Brief: Give back the full listing, character for character, with no pictures.

-- Opening Marker --

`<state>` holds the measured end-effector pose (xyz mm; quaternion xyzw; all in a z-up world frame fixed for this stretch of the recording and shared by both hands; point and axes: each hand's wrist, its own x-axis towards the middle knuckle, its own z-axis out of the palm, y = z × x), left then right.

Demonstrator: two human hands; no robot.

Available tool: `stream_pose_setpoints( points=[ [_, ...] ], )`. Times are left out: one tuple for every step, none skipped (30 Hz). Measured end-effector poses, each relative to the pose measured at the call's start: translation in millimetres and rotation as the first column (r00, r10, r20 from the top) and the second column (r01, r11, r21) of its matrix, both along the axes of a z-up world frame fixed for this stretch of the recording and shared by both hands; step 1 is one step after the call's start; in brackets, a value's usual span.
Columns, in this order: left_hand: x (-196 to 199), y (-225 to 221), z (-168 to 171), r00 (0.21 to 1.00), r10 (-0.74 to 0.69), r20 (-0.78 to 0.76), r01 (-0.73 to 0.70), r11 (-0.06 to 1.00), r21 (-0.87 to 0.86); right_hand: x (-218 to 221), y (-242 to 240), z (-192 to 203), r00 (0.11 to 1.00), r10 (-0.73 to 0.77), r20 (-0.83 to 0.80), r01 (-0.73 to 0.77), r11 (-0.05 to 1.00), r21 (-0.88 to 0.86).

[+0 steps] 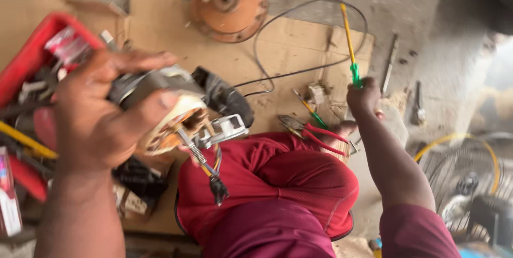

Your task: The person sits on the floor and assembles an electric motor by inserting the rotor into the stator, attaching end caps, and connecting wires. They use pliers and a screwdriver to secure components and adjust the wiring.

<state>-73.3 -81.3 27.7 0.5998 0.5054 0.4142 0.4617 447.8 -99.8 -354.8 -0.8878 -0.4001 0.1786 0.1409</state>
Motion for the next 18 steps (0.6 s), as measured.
stream_pose_setpoints(
  points=[
    [-5,-1,-3,1.0,-0.008,-0.013,0.009,1.0,0.01,1,0,19,0.997,-0.049,-0.057,0.054,0.994,0.093],
    [-10,1,-6,1.0,-0.001,0.0,0.001,1.0,-0.014,4,1,43,1.0,-0.006,0.014,0.002,0.97,0.242],
    [-12,2,-7,1.0,0.006,0.013,-0.006,0.999,-0.037,6,2,70,0.995,0.028,0.097,-0.063,0.924,0.378],
    [-11,7,-8,0.999,0.02,0.048,-0.015,0.995,-0.103,13,0,102,0.999,0.042,0.004,-0.04,0.9,0.434],
    [-9,14,-6,0.996,0.034,0.078,-0.02,0.985,-0.171,19,-1,135,0.995,0.063,-0.083,-0.014,0.871,0.491],
    [-4,20,-4,0.999,0.008,0.044,0.0,0.986,-0.166,26,1,170,0.956,0.165,-0.243,0.003,0.823,0.569],
    [0,29,-1,1.0,-0.018,0.009,0.019,0.987,-0.158,34,1,208,0.883,0.282,-0.376,0.03,0.765,0.643],
    [3,37,0,0.999,-0.041,-0.014,0.038,0.985,-0.171,42,5,244,0.822,0.372,-0.43,0.035,0.721,0.692],
    [6,43,2,0.997,-0.066,-0.037,0.058,0.981,-0.183,49,6,281,0.751,0.464,-0.469,0.044,0.674,0.737],
    [4,51,2,0.995,-0.083,-0.05,0.07,0.971,-0.228,56,0,318,0.745,0.515,-0.425,0.033,0.607,0.794],
    [2,57,0,0.993,-0.102,-0.063,0.081,0.959,-0.273,54,-4,347,0.775,0.474,-0.418,0.093,0.568,0.818],
    [0,54,-3,0.997,-0.075,-0.027,0.068,0.974,-0.214,51,-9,369,0.789,0.445,-0.424,0.149,0.532,0.834],
    [2,54,-9,0.999,-0.051,0.012,0.052,0.987,-0.155,37,-15,378,0.82,0.322,-0.473,0.271,0.509,0.817],
    [3,51,-12,0.999,-0.012,0.048,0.016,0.996,-0.092,22,-16,380,0.841,0.223,-0.493,0.291,0.582,0.76],
    [2,53,-12,0.996,-0.051,0.075,0.06,0.989,-0.133,6,-20,379,0.854,0.126,-0.505,0.313,0.649,0.693],
    [2,49,-14,0.993,-0.055,0.107,0.072,0.984,-0.161,-12,-18,371,0.883,0.09,-0.46,0.211,0.801,0.561],
    [5,54,-17,0.99,-0.11,0.083,0.112,0.993,-0.024,-26,-13,362,0.818,0.116,-0.563,0.173,0.885,0.433],
    [-3,56,-13,0.995,-0.077,0.06,0.09,0.968,-0.233,-48,-15,344,0.732,0.103,-0.673,0.103,0.961,0.259]
  ],
)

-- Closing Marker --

Written answer:
`<state>` holds the measured end-effector pose (xyz mm; quaternion xyzw; all in a z-up world frame fixed for this stretch of the recording and shared by both hands; point and axes: each hand's wrist, its own x-axis towards the middle knuckle, its own z-axis out of the palm, y = z × x), left then right.

Demonstrator: two human hands; no robot.

Available tool: `stream_pose_setpoints( points=[ [_, ...] ], )`. Times are left out: one tuple for every step, none skipped (30 Hz). Measured end-effector poses, each relative to the pose measured at the call's start: translation in millimetres and rotation as the first column (r00, r10, r20 from the top) and the second column (r01, r11, r21) of its matrix, both along the axes of a z-up world frame fixed for this stretch of the recording and shared by both hands; step 1 is one step after the call's start; in brackets, a value's usual span.
Columns, in this order: left_hand: x (-196 to 199), y (-225 to 221), z (-168 to 171), r00 (0.21 to 1.00), r10 (-0.74 to 0.69), r20 (-0.78 to 0.76), r01 (-0.73 to 0.70), r11 (-0.06 to 1.00), r21 (-0.87 to 0.86); right_hand: x (-218 to 221), y (-242 to 240), z (-192 to 203), r00 (0.11 to 1.00), r10 (-0.73 to 0.77), r20 (-0.83 to 0.80), r01 (-0.73 to 0.77), r11 (-0.05 to 1.00), r21 (-0.88 to 0.86).

[+0 steps] 

Your task: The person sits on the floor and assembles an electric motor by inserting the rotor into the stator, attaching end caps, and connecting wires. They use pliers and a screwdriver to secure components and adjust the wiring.

<state>-73.3 -81.3 27.7 0.5998 0.5054 0.4142 0.4617 447.8 -99.8 -354.8 -0.8878 -0.4001 0.1786 0.1409</state>
Motion for the next 18 steps (0.6 s), as measured.
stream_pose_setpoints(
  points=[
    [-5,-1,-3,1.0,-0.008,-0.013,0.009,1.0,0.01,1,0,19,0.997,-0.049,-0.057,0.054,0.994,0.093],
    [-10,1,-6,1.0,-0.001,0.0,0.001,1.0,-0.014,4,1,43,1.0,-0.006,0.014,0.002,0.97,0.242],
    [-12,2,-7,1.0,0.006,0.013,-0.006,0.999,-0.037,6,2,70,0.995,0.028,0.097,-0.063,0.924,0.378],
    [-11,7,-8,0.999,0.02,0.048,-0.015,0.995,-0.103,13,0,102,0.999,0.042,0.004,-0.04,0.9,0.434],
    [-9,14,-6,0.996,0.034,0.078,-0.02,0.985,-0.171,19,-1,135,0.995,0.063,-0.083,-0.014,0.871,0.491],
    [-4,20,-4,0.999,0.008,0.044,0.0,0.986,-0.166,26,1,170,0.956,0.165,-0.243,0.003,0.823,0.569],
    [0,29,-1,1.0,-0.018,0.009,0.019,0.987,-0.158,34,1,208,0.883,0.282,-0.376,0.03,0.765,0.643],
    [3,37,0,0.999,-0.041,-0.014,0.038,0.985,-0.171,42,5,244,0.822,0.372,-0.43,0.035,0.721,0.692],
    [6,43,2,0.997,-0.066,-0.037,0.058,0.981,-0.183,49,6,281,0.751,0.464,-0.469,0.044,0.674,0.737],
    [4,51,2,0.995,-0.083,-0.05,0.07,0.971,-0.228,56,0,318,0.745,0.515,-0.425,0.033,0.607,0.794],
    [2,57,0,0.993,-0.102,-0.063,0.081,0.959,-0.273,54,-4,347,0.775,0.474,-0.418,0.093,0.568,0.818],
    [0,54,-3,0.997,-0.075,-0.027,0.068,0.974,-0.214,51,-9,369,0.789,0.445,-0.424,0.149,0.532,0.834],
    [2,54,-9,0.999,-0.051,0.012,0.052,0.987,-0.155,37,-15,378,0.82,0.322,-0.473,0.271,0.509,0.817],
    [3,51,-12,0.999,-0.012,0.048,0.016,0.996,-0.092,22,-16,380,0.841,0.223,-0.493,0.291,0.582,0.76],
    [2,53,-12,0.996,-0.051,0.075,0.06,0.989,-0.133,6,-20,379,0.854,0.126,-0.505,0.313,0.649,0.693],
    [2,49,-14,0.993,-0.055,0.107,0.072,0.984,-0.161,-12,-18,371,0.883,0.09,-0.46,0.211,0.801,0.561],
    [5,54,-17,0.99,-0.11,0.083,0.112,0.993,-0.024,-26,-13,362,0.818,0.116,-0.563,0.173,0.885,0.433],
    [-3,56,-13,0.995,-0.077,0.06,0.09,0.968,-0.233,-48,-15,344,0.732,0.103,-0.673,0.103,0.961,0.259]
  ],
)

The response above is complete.